Python how to read N number of lines at a time

brokentypewriter picture brokentypewriter · Jun 13, 2011 · Viewed 45.6k times · Source

I am writing a code to take an enormous textfile (several GB) N lines at a time, process that batch, and move onto the next N lines until I have completed the entire file. (I don't care if the last batch isn't the perfect size).

I have been reading about using itertools islice for this operation. I think I am halfway there:

from itertools import islice
N = 16
infile = open("my_very_large_text_file", "r")
lines_gen = islice(infile, N)

for lines in lines_gen:
     ...process my lines...

The trouble is that I would like to process the next batch of 16 lines, but I am missing something

Answer

Sven Marnach picture Sven Marnach · Jun 13, 2011

islice() can be used to get the next n items of an iterator. Thus, list(islice(f, n)) will return a list of the next n lines of the file f. Using this inside a loop will give you the file in chunks of n lines.

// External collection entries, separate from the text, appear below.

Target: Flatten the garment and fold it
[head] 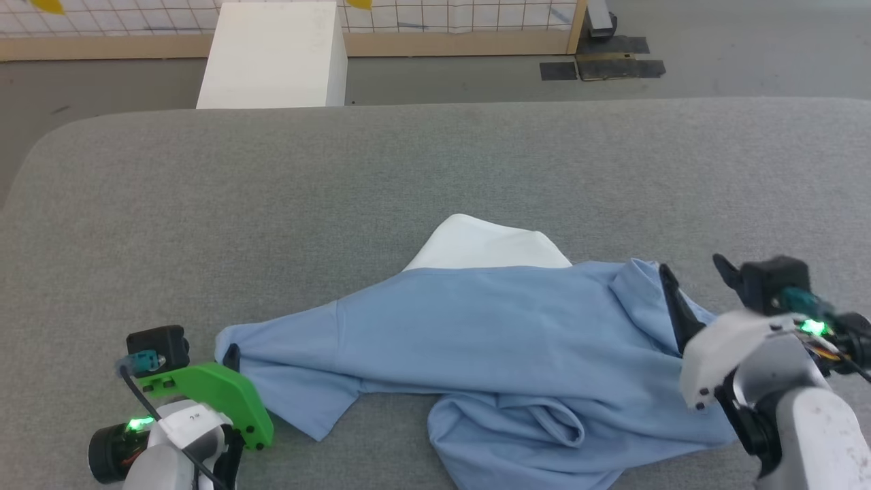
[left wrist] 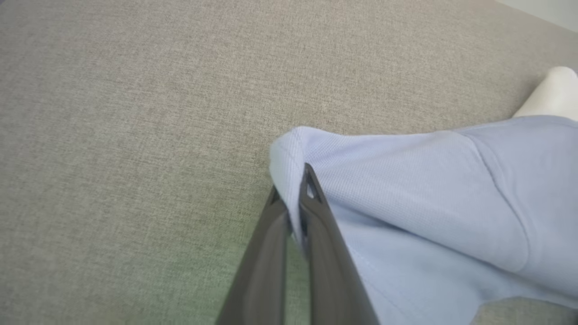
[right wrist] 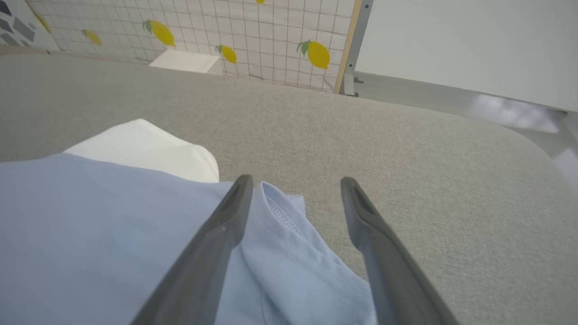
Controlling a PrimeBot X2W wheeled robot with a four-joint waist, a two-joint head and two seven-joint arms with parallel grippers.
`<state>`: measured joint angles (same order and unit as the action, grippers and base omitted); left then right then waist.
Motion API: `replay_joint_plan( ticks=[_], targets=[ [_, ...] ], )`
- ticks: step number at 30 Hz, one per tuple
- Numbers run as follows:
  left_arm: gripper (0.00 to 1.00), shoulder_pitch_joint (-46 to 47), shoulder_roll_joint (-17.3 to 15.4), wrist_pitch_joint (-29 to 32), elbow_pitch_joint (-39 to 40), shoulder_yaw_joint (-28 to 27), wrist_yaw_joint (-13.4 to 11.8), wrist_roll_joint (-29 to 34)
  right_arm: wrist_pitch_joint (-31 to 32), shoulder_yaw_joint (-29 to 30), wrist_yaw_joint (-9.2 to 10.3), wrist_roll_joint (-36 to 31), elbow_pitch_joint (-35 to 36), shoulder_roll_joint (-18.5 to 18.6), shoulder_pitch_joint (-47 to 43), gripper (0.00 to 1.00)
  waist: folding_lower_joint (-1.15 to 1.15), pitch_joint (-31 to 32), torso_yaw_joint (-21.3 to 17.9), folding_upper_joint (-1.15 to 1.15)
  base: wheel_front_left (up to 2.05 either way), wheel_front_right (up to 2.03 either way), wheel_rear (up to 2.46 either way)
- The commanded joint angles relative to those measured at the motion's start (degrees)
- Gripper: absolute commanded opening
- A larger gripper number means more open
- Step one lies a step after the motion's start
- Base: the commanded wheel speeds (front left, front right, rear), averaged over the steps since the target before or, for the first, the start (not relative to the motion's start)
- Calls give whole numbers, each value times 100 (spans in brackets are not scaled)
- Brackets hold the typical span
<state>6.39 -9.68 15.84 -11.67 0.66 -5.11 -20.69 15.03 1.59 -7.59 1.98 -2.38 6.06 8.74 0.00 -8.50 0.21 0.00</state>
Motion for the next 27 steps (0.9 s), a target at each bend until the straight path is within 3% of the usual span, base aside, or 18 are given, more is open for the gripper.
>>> replay_joint_plan(
  ticks=[1,12,13,14,16,17,21,27],
  targets=[
    [0,-67,18,14,58,5,-24,-44,153,-95,10,33,-179,75,204,100,0,-21,36,0,0,0,0],
    [0,85,112,30,218,193,-23,-47,1681,-838,10,537,-1527,412,1396,100,0,-332,168,0,0,0,0],
    [0,101,119,27,220,205,-20,-53,1799,-919,10,552,-1579,450,1470,79,0,-361,176,0,0,0,0],
    [0,113,124,22,220,212,-19,-59,1897,-962,10,580,-1622,471,1520,44,0,-379,181,0,0,0,0],
    [0,135,130,11,212,227,-13,-70,2069,-1055,10,650,-1664,512,1607,7,0,-407,190,0,0,0,0],
    [0,144,132,5,206,232,-11,-77,2159,-1056,10,674,-1675,529,1633,0,0,-416,192,0,0,0,0],
    [0,153,125,-36,175,243,-2,-96,2135,-953,10,709,-1540,545,1654,0,0,-396,186,0,0,0,0],
    [0,162,73,-406,250,186,57,-103,1433,-230,10,709,-1015,262,1375,0,0,-204,102,0,0,0,0]
  ],
)
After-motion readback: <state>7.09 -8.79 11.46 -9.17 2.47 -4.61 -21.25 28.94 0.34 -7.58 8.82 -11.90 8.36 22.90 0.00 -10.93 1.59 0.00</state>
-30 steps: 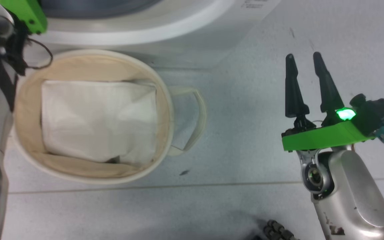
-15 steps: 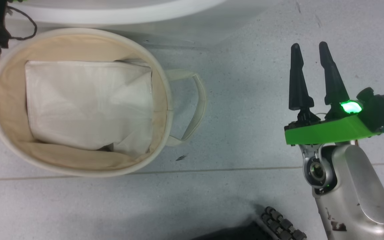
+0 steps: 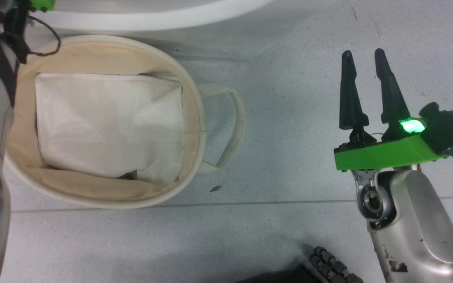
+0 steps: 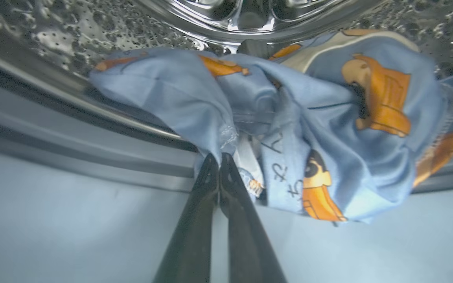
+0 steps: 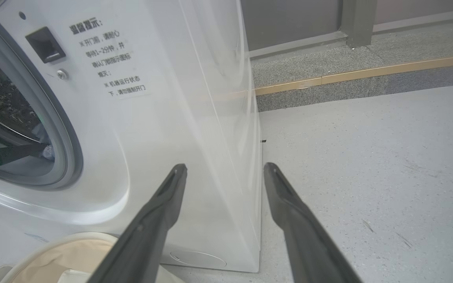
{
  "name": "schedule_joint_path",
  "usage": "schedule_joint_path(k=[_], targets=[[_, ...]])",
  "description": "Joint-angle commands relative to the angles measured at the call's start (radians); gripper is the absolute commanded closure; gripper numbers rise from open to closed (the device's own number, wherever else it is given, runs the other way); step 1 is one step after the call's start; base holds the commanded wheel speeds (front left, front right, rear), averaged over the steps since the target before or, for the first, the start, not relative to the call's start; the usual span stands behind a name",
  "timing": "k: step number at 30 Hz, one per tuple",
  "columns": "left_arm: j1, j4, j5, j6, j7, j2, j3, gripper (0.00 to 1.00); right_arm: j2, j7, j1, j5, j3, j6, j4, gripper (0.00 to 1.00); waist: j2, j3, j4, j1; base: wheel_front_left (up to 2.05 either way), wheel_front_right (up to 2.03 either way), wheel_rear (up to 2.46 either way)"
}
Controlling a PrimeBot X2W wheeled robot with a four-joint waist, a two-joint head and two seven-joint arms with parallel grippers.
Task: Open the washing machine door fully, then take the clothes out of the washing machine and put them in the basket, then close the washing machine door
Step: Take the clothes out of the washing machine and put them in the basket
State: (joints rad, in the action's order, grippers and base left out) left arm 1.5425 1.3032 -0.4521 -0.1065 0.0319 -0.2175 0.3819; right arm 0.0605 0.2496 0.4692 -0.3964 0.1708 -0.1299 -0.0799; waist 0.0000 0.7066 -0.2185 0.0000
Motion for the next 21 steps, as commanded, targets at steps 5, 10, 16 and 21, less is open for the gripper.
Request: schedule_joint_path(k=[5, 10, 16, 21], targets=[[0.013, -0.018, -0.008, -0.008, -0.025, -0.032, 0.006, 1.0, -0.01, 0.012, -0.014, -0.008, 0.028, -0.001, 0.011, 0.0, 0.0, -0.01, -0.003, 0.0, 0.0, 0.0, 0.0], [0.003, -0.017, -0.021, -0.013, -0.066, -0.04, 0.004, 1.0, -0.01, 0.012, -0.017, -0.013, 0.03, -0.001, 0.001, 0.0, 0.0, -0.027, -0.01, 0.0, 0.0, 0.0, 0.0], [-0.057, -0.016, -0.055, -0.017, -0.17, -0.051, -0.018, 1.0, -0.01, 0.012, -0.031, -0.02, 0.029, -0.001, -0.02, 0.0, 0.0, -0.091, -0.008, 0.0, 0.0, 0.0, 0.0], [-0.137, -0.041, -0.086, -0.023, -0.249, -0.045, -0.019, 1.0, -0.01, 0.012, -0.051, -0.019, 0.03, -0.001, -0.047, 0.0, 0.0, -0.168, 0.006, 0.0, 0.0, 0.0, 0.0]])
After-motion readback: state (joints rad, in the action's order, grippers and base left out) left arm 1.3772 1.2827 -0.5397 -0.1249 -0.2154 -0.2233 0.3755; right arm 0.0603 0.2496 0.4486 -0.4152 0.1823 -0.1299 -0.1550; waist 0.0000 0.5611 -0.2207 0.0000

At the end of the file, the list might be shorter, and finally the call will return an empty list.

from itertools import islice
with open(...) as f:
    while True:
        next_n_lines = list(islice(f, n))
        if not next_n_lines:
            break
        # process next_n_lines

An alternative is to use the grouper pattern:

with open(...) as f:
    for next_n_lines in izip_longest(*[f] * n):
        # process next_n_lines